Does there exist a sequence of diffeomorphisms $f_i\colon M\to M$ which conveges to $f$ uniformly, i.e. in $C^0$-topology: $$\sup_{x\in M}dist(f(x),f_i(x))\to 0,\, \sup_{x\in M}dist(f^{-1}(x),f^{-1}_i(x))\to 0 \mbox{ as } i\to\infty,$$ where the distance $dist$ is taken with respect to a Riemannian metric on $M$?
A reference would be helpful.
No. The space of homeomorphisms of a compact manifold is locally contractible:
A. V. Černavskiı̆. Local contractibility of the group of homeomorphisms of a manifold. Mat. Sb. (N.S.), 79 (121):307–356, 1969.
So if there were such a sequence then for large enough $i$ the diffeomorphism $f_i$ would be topologically isotopic to $f$. But there are homomorphisms which are not isotopic to diffeomorphisms.

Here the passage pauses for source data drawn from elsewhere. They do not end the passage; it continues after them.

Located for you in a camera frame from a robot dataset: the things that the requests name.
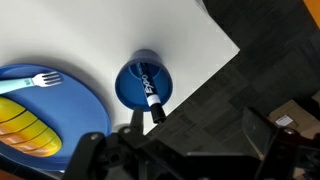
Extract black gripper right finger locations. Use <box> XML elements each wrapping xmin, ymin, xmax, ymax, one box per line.
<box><xmin>242</xmin><ymin>107</ymin><xmax>283</xmax><ymax>157</ymax></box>

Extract yellow toy corn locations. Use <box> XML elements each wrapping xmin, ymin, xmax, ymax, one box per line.
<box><xmin>0</xmin><ymin>97</ymin><xmax>63</xmax><ymax>157</ymax></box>

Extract stacked cardboard boxes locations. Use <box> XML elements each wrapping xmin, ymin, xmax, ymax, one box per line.
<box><xmin>267</xmin><ymin>91</ymin><xmax>320</xmax><ymax>139</ymax></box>

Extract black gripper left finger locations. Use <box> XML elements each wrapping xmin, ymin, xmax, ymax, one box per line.
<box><xmin>130</xmin><ymin>107</ymin><xmax>144</xmax><ymax>133</ymax></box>

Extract blue round plate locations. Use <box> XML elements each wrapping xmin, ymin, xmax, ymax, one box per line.
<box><xmin>0</xmin><ymin>64</ymin><xmax>111</xmax><ymax>171</ymax></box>

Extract light blue toy fork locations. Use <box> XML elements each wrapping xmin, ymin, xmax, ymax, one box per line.
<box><xmin>0</xmin><ymin>71</ymin><xmax>62</xmax><ymax>94</ymax></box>

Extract black Expo marker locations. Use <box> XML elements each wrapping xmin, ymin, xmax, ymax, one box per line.
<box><xmin>136</xmin><ymin>63</ymin><xmax>166</xmax><ymax>124</ymax></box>

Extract blue plastic cup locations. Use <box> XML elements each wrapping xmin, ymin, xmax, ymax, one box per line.
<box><xmin>115</xmin><ymin>49</ymin><xmax>173</xmax><ymax>112</ymax></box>

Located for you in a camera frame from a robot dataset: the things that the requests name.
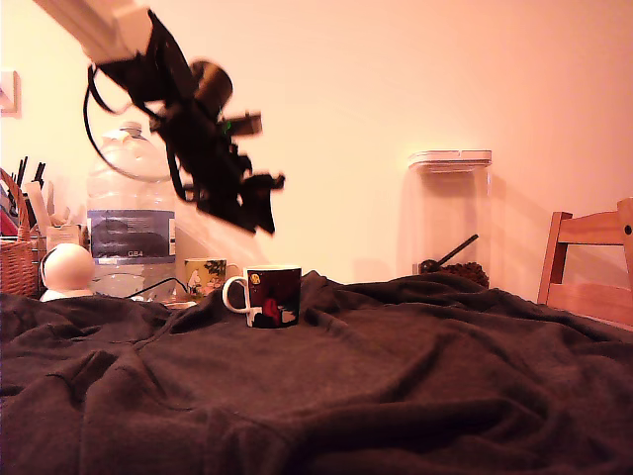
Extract wooden chair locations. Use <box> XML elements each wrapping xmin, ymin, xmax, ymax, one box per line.
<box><xmin>536</xmin><ymin>197</ymin><xmax>633</xmax><ymax>331</ymax></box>

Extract wicker basket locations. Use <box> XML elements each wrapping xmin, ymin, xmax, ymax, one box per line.
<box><xmin>0</xmin><ymin>168</ymin><xmax>42</xmax><ymax>299</ymax></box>

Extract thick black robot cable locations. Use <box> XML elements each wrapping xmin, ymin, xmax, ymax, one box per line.
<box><xmin>165</xmin><ymin>142</ymin><xmax>190</xmax><ymax>202</ymax></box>

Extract thin black camera cable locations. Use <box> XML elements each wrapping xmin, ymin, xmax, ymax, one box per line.
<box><xmin>123</xmin><ymin>276</ymin><xmax>191</xmax><ymax>301</ymax></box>

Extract coffee beans heap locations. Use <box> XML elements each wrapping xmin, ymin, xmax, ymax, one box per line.
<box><xmin>438</xmin><ymin>260</ymin><xmax>491</xmax><ymax>290</ymax></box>

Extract white bottle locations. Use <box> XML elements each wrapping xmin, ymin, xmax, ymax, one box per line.
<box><xmin>45</xmin><ymin>223</ymin><xmax>83</xmax><ymax>248</ymax></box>

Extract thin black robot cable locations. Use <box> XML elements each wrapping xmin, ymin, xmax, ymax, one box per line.
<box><xmin>82</xmin><ymin>63</ymin><xmax>174</xmax><ymax>183</ymax></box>

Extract large clear water bottle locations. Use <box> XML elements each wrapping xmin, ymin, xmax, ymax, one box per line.
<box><xmin>86</xmin><ymin>121</ymin><xmax>178</xmax><ymax>301</ymax></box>

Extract clear storage jar white lid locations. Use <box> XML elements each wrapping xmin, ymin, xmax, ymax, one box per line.
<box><xmin>407</xmin><ymin>149</ymin><xmax>494</xmax><ymax>290</ymax></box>

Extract dark mug with white handle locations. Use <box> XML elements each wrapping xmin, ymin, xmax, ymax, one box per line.
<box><xmin>222</xmin><ymin>264</ymin><xmax>303</xmax><ymax>329</ymax></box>

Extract yellow green cartoon mug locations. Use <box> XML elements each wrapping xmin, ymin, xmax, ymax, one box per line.
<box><xmin>183</xmin><ymin>257</ymin><xmax>241</xmax><ymax>303</ymax></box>

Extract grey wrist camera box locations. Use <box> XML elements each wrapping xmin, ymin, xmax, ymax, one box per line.
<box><xmin>225</xmin><ymin>112</ymin><xmax>264</xmax><ymax>138</ymax></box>

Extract pale wall frame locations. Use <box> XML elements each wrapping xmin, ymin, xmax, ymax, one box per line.
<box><xmin>0</xmin><ymin>68</ymin><xmax>24</xmax><ymax>120</ymax></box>

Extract black scoop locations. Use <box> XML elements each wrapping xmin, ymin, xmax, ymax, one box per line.
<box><xmin>418</xmin><ymin>234</ymin><xmax>481</xmax><ymax>275</ymax></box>

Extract dark brown cloth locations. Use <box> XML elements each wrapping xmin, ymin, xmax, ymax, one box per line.
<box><xmin>0</xmin><ymin>270</ymin><xmax>633</xmax><ymax>475</ymax></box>

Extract small white round camera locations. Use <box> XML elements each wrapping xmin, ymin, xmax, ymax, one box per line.
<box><xmin>38</xmin><ymin>242</ymin><xmax>96</xmax><ymax>303</ymax></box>

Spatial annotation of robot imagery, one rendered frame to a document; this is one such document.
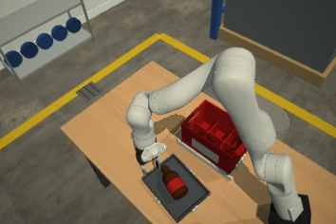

For example, let $\Sigma$ be a smooth homotopy $d$-sphere which does not have order 2 in the group $\Theta_d$ of such (e.g. Milnor's exotic 7-sphere). As $\Sigma$ is homeomorphic to $S^d$ (by the topological Poincare conjecture) it admits an orientation-reversing homeomorphism $f : \Sigma \to \Sigma$. But this $f$ cannot even be homotopic to a diffeomorphism, for if it were it would mean that $[\Sigma] = - [ \Sigma] \in \Theta_d$.